The trial of Twin Cities hedge fund manager James Fry, which began Monday, will have a distinct Tom ­Petters theme to it.

Based on opening statements by the prosecution and the defense in a St. Paul courtroom, the specter of Petters will loom large as both sides attempt to assess blame in an investment loss by Fry that the government put in the realm of "hundreds of millions of dollars."

"You need to know a little bit about Tom Petters," Assistant U.S. Attorney Timothy Rank told jurors at the beginning of his remarks outlining the government's charges against Fry. "Tom Petters lied to Jim Fry and Fry turned around and lied to his investors."

But defense attorney Joe Friedberg said Fry's judgment when he invested with Petters was clouded "under ether provided by Tom Petters" who engineered "the Pulitzer Prize of Ponzi schemes" that only a handful of Petters' closest associates knew about.

Fry is charged with 12 counts of wire and securities fraud and of making false statements under oath to the Securities and Exchange Commission.

The government alleges that Fry knowingly misled investors about the safety of the Petters scheme by hiding information about the criminal background of felon Frank Vennes Jr., the sole conduit for transactions between Fry's Arrowhead Capital Management funds and Petters Companies Inc. (PCI).

According to the government, Vennes turned to Fry in the late 1990s as a source of financing for Petters when Vennes could not get his own from conventional sources because of his criminal record. The funds provided by Fry and others were purportedly for the purchase of consumer electronic goods at the wholesale level for resale at the retail level. But instead, Petters used investor funds to pay earlier investors in the Ponzi scheme.

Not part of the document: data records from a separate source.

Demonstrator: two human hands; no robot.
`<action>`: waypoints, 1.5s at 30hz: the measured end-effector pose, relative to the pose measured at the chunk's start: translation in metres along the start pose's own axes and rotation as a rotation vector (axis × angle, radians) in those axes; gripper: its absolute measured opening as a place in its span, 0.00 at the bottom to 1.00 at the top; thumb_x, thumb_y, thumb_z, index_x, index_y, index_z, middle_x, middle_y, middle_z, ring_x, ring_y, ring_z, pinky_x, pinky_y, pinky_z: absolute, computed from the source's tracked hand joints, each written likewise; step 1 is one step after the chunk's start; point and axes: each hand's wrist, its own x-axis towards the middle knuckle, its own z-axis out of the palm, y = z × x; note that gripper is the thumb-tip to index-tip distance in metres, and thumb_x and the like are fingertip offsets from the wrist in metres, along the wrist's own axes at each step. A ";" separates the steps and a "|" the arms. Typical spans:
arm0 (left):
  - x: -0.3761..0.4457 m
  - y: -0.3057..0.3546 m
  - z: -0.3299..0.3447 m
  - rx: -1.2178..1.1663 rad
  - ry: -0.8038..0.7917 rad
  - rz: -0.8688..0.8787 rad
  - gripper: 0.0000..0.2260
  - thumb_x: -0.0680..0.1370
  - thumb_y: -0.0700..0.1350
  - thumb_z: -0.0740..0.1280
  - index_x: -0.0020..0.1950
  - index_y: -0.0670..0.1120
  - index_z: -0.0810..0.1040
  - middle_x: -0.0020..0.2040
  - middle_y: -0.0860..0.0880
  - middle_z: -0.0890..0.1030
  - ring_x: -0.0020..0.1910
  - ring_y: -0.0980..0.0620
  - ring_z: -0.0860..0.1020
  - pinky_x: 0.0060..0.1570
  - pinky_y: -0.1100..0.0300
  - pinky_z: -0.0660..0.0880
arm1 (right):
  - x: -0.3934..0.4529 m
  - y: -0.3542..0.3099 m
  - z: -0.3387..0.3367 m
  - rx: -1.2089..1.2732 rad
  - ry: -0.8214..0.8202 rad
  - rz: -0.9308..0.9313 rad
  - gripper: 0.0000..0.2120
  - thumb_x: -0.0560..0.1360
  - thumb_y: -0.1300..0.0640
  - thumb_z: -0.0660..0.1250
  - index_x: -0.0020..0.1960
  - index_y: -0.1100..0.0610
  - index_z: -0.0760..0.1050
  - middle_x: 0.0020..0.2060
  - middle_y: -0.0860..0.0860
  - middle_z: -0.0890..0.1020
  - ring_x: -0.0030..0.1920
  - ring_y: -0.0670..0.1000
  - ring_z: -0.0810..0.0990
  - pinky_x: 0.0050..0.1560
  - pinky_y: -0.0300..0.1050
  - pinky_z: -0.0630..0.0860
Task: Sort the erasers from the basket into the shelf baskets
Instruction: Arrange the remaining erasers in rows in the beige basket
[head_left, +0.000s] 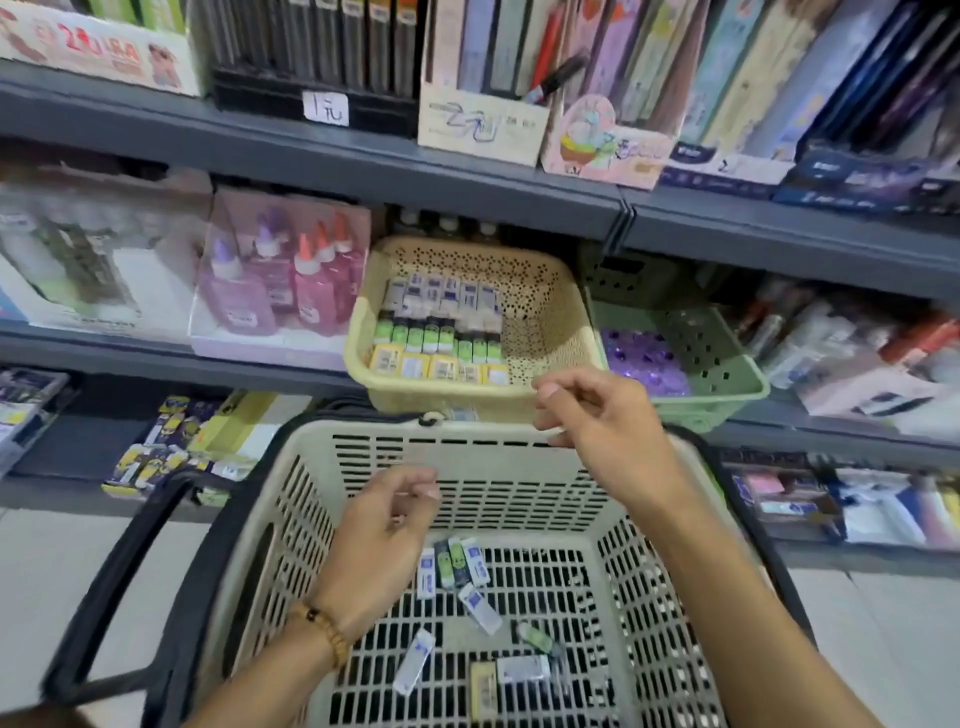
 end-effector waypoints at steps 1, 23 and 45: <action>-0.001 -0.007 0.003 0.059 -0.058 -0.012 0.06 0.79 0.44 0.65 0.53 0.55 0.77 0.52 0.55 0.80 0.52 0.58 0.78 0.56 0.58 0.77 | -0.010 0.012 -0.001 -0.023 -0.015 0.045 0.07 0.78 0.57 0.67 0.44 0.48 0.81 0.38 0.49 0.84 0.40 0.48 0.84 0.39 0.40 0.81; 0.051 -0.147 0.091 0.986 -0.306 -0.125 0.24 0.74 0.61 0.66 0.66 0.53 0.67 0.61 0.44 0.73 0.53 0.46 0.77 0.42 0.57 0.72 | -0.077 0.222 0.039 -0.903 -1.022 0.167 0.39 0.61 0.43 0.80 0.65 0.47 0.63 0.58 0.46 0.67 0.54 0.48 0.68 0.48 0.45 0.66; 0.054 -0.141 0.057 1.355 -0.532 -0.026 0.33 0.66 0.66 0.68 0.64 0.51 0.63 0.61 0.41 0.70 0.59 0.41 0.70 0.45 0.50 0.75 | -0.059 0.215 0.039 -0.674 -0.812 0.328 0.22 0.68 0.53 0.75 0.59 0.50 0.72 0.57 0.49 0.75 0.55 0.52 0.75 0.55 0.50 0.76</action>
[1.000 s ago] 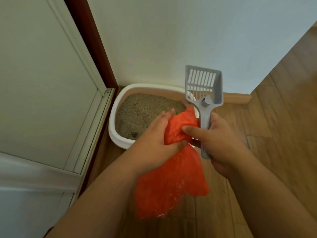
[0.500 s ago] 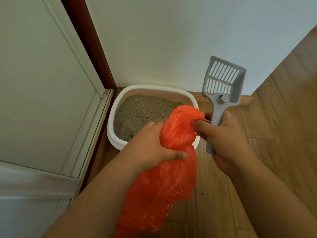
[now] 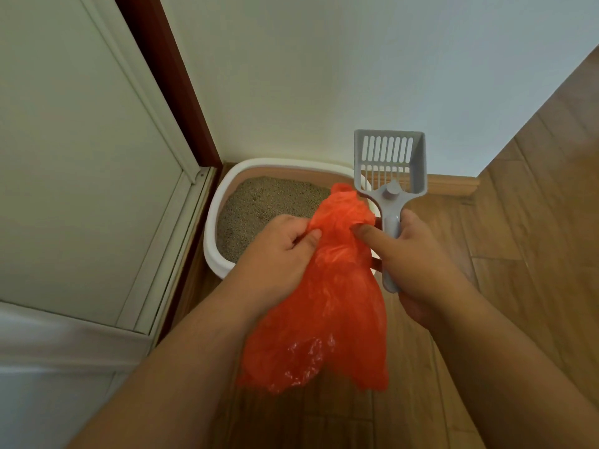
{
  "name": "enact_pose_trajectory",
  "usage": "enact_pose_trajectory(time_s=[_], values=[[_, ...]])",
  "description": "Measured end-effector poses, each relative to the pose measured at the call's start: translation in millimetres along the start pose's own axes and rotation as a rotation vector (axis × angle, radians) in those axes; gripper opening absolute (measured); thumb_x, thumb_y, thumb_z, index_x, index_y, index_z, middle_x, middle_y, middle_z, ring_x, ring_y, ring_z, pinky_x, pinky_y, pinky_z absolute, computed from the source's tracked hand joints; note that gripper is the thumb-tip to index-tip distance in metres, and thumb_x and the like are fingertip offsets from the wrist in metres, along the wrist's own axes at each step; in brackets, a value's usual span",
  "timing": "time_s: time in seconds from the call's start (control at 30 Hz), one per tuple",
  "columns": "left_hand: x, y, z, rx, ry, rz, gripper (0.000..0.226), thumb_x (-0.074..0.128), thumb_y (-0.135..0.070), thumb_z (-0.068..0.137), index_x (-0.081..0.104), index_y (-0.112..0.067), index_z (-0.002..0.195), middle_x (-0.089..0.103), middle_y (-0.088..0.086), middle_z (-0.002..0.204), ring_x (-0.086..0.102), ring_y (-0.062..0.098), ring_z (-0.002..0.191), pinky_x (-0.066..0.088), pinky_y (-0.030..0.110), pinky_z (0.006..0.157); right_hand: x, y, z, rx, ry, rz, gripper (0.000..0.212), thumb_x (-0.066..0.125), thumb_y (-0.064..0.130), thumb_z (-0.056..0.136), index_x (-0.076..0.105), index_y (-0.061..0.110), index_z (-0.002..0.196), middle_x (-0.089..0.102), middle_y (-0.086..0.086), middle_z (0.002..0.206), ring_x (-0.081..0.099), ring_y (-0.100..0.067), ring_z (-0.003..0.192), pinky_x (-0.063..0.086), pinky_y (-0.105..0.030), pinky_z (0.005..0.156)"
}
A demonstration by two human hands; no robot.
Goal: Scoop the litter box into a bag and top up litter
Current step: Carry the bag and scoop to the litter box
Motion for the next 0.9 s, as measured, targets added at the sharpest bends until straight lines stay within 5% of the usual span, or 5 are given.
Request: enact_pose_trajectory(time_s=[0.13, 0.3, 0.47, 0.63, 0.9], values=[[0.0, -7.3, -4.6, -0.028, -0.001, -0.15, 0.022, 0.049, -0.033, 0.107, 0.068, -0.04, 0.116, 0.073, -0.017, 0.096, 0.069, 0.004, 0.089, 0.058, 0.041, 0.086, -0.1, 2.2, -6.0, 0.047, 0.022, 0.089, 0.032, 0.075, 0.031, 0.089, 0.061, 0.023, 0.117, 0.077, -0.004, 0.104, 0.077, -0.023, 0.09, 0.064, -0.045, 0.077], [4.6, -19.3, -13.1, -0.037, 0.039, -0.251, 0.028, 0.041, -0.031, 0.107, 0.062, -0.048, 0.116, 0.072, -0.01, 0.095, 0.069, 0.016, 0.086, 0.058, 0.055, 0.086, -4.6, 6.4, -12.0, 0.013, 0.046, 0.088, 0.038, 0.079, 0.013, 0.086, 0.06, 0.017, 0.119, 0.075, -0.012, 0.104, 0.077, -0.03, 0.089, 0.063, -0.054, 0.078], [7.5, -18.8, -16.0, 0.041, 0.072, -0.188, 0.054, 0.069, -0.066, 0.081, 0.047, -0.059, 0.13, 0.056, -0.022, 0.128, 0.061, 0.002, 0.112, 0.058, 0.037, 0.09, -7.5, 4.1, -10.9, -0.036, 0.02, -0.027, 0.037, 0.076, -0.003, 0.082, 0.063, 0.017, 0.109, 0.075, -0.013, 0.097, 0.076, -0.031, 0.085, 0.064, -0.054, 0.073], [0.9, -16.8, -14.2, 0.037, -0.107, -0.118, 0.022, 0.063, -0.032, 0.098, 0.071, -0.042, 0.115, 0.073, -0.02, 0.096, 0.068, -0.002, 0.087, 0.059, 0.035, 0.083, -5.7, -0.4, -6.1, -0.073, -0.059, -0.141, 0.04, 0.078, 0.001, 0.079, 0.063, 0.026, 0.106, 0.074, -0.006, 0.097, 0.075, -0.028, 0.089, 0.063, -0.057, 0.075], [-7.6, -15.2, -11.7, -0.11, -0.197, -0.327, 0.034, 0.044, -0.004, 0.093, 0.067, -0.028, 0.087, 0.063, 0.001, 0.074, 0.055, 0.015, 0.063, 0.044, 0.034, 0.061, -26.7, 2.4, -2.8, -0.023, -0.237, -0.246, 0.032, 0.067, -0.007, 0.085, 0.055, 0.022, 0.093, 0.067, -0.006, 0.092, 0.069, -0.027, 0.083, 0.061, -0.057, 0.075]])
Point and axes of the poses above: each hand's wrist, its own z-axis towards the middle knuckle, its own x-axis out of the palm, y = z × x, the point moved 1 cm from there along z, towards the middle knuckle
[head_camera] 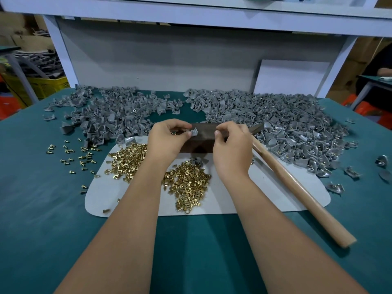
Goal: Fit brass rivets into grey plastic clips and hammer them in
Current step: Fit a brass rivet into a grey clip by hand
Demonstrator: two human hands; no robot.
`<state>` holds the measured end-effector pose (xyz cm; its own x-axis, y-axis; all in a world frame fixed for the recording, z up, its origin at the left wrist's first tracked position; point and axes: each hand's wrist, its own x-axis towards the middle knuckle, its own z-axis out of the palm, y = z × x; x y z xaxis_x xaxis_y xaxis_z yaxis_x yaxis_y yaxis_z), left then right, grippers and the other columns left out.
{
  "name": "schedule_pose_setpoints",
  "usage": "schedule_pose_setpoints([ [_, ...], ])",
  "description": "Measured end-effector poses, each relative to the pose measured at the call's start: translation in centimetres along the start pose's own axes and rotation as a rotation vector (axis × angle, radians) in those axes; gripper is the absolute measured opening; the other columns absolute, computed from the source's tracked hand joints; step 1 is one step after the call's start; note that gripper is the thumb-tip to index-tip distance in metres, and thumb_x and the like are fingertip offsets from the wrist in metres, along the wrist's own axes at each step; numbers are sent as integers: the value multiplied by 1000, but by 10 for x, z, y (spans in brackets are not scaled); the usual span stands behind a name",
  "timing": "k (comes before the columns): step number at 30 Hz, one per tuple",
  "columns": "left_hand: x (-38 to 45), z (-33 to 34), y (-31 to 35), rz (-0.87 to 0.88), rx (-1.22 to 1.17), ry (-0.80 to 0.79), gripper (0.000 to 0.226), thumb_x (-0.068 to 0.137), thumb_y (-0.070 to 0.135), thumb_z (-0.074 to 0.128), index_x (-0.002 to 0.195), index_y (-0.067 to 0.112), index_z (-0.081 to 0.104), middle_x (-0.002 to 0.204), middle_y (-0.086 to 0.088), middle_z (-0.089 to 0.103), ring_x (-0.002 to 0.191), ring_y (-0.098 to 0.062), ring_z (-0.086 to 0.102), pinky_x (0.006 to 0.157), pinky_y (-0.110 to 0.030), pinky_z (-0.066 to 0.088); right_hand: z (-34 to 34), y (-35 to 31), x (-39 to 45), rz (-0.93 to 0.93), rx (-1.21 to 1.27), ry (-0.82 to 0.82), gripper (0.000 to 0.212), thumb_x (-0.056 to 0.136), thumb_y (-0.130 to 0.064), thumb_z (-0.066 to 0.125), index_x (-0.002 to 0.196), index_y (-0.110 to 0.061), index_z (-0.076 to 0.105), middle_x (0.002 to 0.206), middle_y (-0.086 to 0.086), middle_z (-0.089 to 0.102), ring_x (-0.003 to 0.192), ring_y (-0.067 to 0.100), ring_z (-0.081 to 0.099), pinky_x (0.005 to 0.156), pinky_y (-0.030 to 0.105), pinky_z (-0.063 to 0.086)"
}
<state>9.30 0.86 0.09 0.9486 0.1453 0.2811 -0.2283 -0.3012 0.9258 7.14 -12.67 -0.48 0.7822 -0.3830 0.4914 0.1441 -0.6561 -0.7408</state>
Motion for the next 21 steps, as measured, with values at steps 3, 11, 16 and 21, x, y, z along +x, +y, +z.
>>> schedule_pose_setpoints([
  [3,-2,0,1,-4,2,0,21,82,14,76,80,34,70,92,11,67,93,-12,64,84,-30,55,-1,0,0,2,32,-24,10,91,-15,59,88,-23,63,101,-6,46,103,19,50,84,35,44],
  [11,-9,-9,1,-9,-31,-100,20,81,9,75,79,28,73,76,9,70,71,-2,65,68,-20,56,-4,1,-5,-34,12,20,10,94,-17,55,90,-25,60,97,-8,54,79,9,49,57,20,33],
  [16,-13,-4,4,29,46,-81,13,82,14,74,86,26,76,85,7,71,86,-11,66,79,-30,58,-6,-3,-6,-99,-50,23,10,89,-16,60,91,-25,65,91,-12,54,95,14,53,86,33,32],
  [21,-14,0,6,21,66,-93,14,83,16,73,92,25,76,96,-2,72,96,-22,66,86,-41,58,-6,-4,-3,-104,85,-56,15,89,-8,62,97,-16,71,97,-4,59,98,19,57,87,37,48],
])
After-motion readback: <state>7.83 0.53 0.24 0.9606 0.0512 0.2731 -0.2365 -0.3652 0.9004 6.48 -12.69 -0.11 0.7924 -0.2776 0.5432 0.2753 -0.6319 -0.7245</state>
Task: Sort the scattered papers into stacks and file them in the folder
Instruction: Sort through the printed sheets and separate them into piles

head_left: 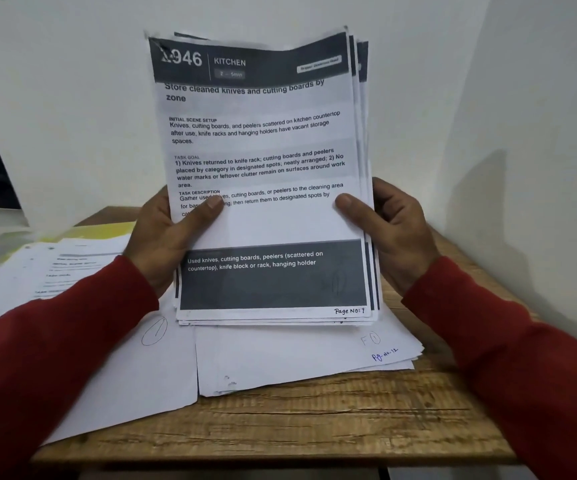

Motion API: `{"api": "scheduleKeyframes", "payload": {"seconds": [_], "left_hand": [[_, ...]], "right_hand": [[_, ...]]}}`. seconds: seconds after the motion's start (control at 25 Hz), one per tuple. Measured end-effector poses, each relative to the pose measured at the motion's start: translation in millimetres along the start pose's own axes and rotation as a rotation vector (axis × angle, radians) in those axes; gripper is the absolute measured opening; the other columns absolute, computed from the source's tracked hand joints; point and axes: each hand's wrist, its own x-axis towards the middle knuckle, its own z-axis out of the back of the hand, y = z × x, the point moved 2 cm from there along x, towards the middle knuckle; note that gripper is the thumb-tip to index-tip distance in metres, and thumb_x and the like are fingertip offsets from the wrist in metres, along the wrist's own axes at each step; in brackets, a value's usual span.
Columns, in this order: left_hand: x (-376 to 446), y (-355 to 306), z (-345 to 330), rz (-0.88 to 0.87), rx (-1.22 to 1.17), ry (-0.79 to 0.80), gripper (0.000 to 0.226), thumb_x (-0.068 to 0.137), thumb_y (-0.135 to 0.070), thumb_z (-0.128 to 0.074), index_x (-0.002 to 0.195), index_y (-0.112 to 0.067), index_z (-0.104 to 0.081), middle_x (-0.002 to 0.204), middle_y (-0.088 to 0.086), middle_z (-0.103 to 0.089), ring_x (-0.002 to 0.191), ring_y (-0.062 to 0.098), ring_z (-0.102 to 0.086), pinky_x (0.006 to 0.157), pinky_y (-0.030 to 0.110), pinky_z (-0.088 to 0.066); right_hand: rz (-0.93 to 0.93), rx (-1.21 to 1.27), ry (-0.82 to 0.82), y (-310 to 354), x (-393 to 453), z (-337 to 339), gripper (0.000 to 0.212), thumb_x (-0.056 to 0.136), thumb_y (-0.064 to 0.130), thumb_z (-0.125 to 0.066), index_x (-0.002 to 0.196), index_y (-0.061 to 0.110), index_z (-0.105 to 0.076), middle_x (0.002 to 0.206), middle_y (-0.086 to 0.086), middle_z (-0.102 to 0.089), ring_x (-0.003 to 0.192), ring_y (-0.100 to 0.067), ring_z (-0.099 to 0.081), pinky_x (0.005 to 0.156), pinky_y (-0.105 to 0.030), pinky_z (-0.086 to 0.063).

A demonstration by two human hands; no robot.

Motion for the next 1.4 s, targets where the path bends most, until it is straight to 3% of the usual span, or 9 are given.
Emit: {"api": "scheduleKeyframes", "payload": {"seconds": [0.32,0.68,0.88,1.0,1.08,1.16,1.28,1.4], "left_hand": [[1.1,2.8,-3.7,-0.018,0.038,-0.008,0.032,0.085,-0.016,-0.072,0.115,-0.013,-0.064,0.115,0.007,-0.073,0.105,0.024,-0.07,0.089,0.035,-0.056],[-0.2,5.4,5.9,0.008,0.115,0.067,0.028,0.091,-0.021,-0.063,0.119,-0.017,-0.062,0.118,0.002,-0.072,0.112,0.022,-0.067,0.096,0.037,-0.053],[1.1,6.2,4.2,0.023,0.098,0.061,0.026,0.093,-0.025,-0.061,0.118,-0.017,-0.062,0.11,-0.003,-0.074,0.103,0.017,-0.069,0.086,0.031,-0.055],[-1.4,5.2,0.3,0.042,0.081,0.072,0.027,0.092,-0.025,-0.06,0.117,-0.016,-0.06,0.104,-0.007,-0.075,0.097,0.012,-0.071,0.08,0.027,-0.056],[-1.6,5.4,0.8,0.039,0.079,0.074,0.032,0.09,-0.025,-0.057,0.119,-0.014,-0.059,0.103,-0.006,-0.075,0.094,0.012,-0.071,0.078,0.026,-0.056],[-0.6,7.1,3.5,0.055,0.067,0.058,0.032,0.089,-0.024,-0.058,0.12,-0.013,-0.059,0.103,-0.004,-0.076,0.093,0.015,-0.072,0.076,0.028,-0.058],[3.7,13.3,12.1,0.077,0.08,0.012,0.026,0.092,-0.019,-0.061,0.118,-0.014,-0.061,0.103,-0.004,-0.076,0.093,0.015,-0.072,0.077,0.028,-0.058],[7.8,19.9,20.4,0.094,0.113,-0.015,0.023,0.091,-0.018,-0.063,0.114,-0.017,-0.063,0.104,-0.004,-0.076,0.096,0.016,-0.071,0.085,0.034,-0.057]], "right_hand": [[0.009,0.048,-0.073,5.9,1.2,3.2,0.03,0.081,0.014,-0.072,0.11,0.013,-0.064,0.099,-0.008,-0.077,0.085,-0.022,-0.072,0.076,-0.032,-0.058],[0.005,-0.034,-0.162,-5.0,3.4,2.4,0.013,0.099,0.009,-0.056,0.106,0.015,-0.065,0.088,0.002,-0.077,0.08,-0.014,-0.07,0.074,-0.028,-0.058],[-0.023,-0.111,-0.136,-10.0,5.8,8.3,0.019,0.102,0.013,-0.053,0.101,0.002,-0.067,0.093,-0.005,-0.071,0.083,-0.016,-0.063,0.076,-0.029,-0.051],[-0.048,-0.106,-0.128,-11.1,5.9,12.9,0.019,0.102,0.014,-0.053,0.098,0.008,-0.071,0.092,-0.002,-0.072,0.083,-0.014,-0.063,0.076,-0.028,-0.051],[-0.042,-0.121,-0.161,-9.8,6.6,15.2,0.017,0.101,0.011,-0.054,0.099,0.009,-0.071,0.088,0.003,-0.073,0.079,-0.009,-0.064,0.072,-0.023,-0.051],[-0.049,-0.146,-0.253,-8.0,11.5,27.1,0.015,0.098,0.01,-0.057,0.104,0.004,-0.07,0.093,-0.004,-0.073,0.079,-0.01,-0.066,0.073,-0.023,-0.054],[-0.16,-0.38,-0.375,0.2,21.2,80.2,0.014,0.094,0.014,-0.064,0.096,0.001,-0.071,0.084,-0.006,-0.071,0.073,-0.015,-0.064,0.07,-0.028,-0.055],[-0.402,-0.782,-0.292,7.9,11.8,149.2,0.02,0.092,0.016,-0.067,0.082,-0.001,-0.068,0.063,0.001,-0.064,0.064,-0.011,-0.059,0.056,-0.021,-0.047]]}}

Prosecutors also contend that Fry failed to tell investors that the source of their investment earnings was PCI and not a retailer such as Costco or Sam's Club as advertised, and failed to disclose when payments on promissory notes began to run late as the Ponzi scheme started to collapse in 2007 and 2008.

But the prospect of large, steady commission checks proved too alluring to Fry, Rank said.

Fry 'got his money for lying'

"Mr. Fry made more than $30 million, which he spent on homes, property in multiple states, cars, boats and even a jet," Rank said. "Investors lost more than $100 million because they trusted Jim Fry. Jim Fry got his money for lying to investors."

Friedberg, however, said Fry was a victim of the Petters Ponzi scheme. Friedberg said $3.5 billion "in investor money went into the toilet with him [Petters]. They were victims just like Jim Fry. Were they all negligent? Yes. Were they all crooks? No."

Friedberg said Fry believed his transactions with Petters were legitimate.

"Petters bought Polaroid, Fingerhut, Sun Country Airlines and Redtag to give him legitimacy. None of those companies could figure it out. He gave millions to charities and hired one of the top law firms in the Twin Cities and they didn't know," Friedberg said. "People overlooked a few glitches here and there because they had a history of making good money."

The trial promises to revive the roles of prominent figures from the first Petters trial, which resulted in a conviction and a 50-year prison sentence for the former Wayzata businessman. Among the names mentioned in Friedberg's opening address were those of Deanna Coleman, the confidante-turned-whistleblower; master document forger Bob White; mystery man Larry Reynolds with the shadowy criminal background, and hedge fund manager Gregory Bell, who used his own fund's money to prop up Petters in the closing days of the Ponzi scheme only to lose it all.

Testimony also is expected to depict a business relationship gone bad between Fry and Vennes as Fry was rebuffed in attempts to deal directly with Petters and cut out Vennes' considerable slice of the commission pie.

"Jim Fry and Frank Vennes were not the best of friends. Their relationship deteriorated very quickly," said Rank. "These two men despised each other but stayed together as a marriage of necessity."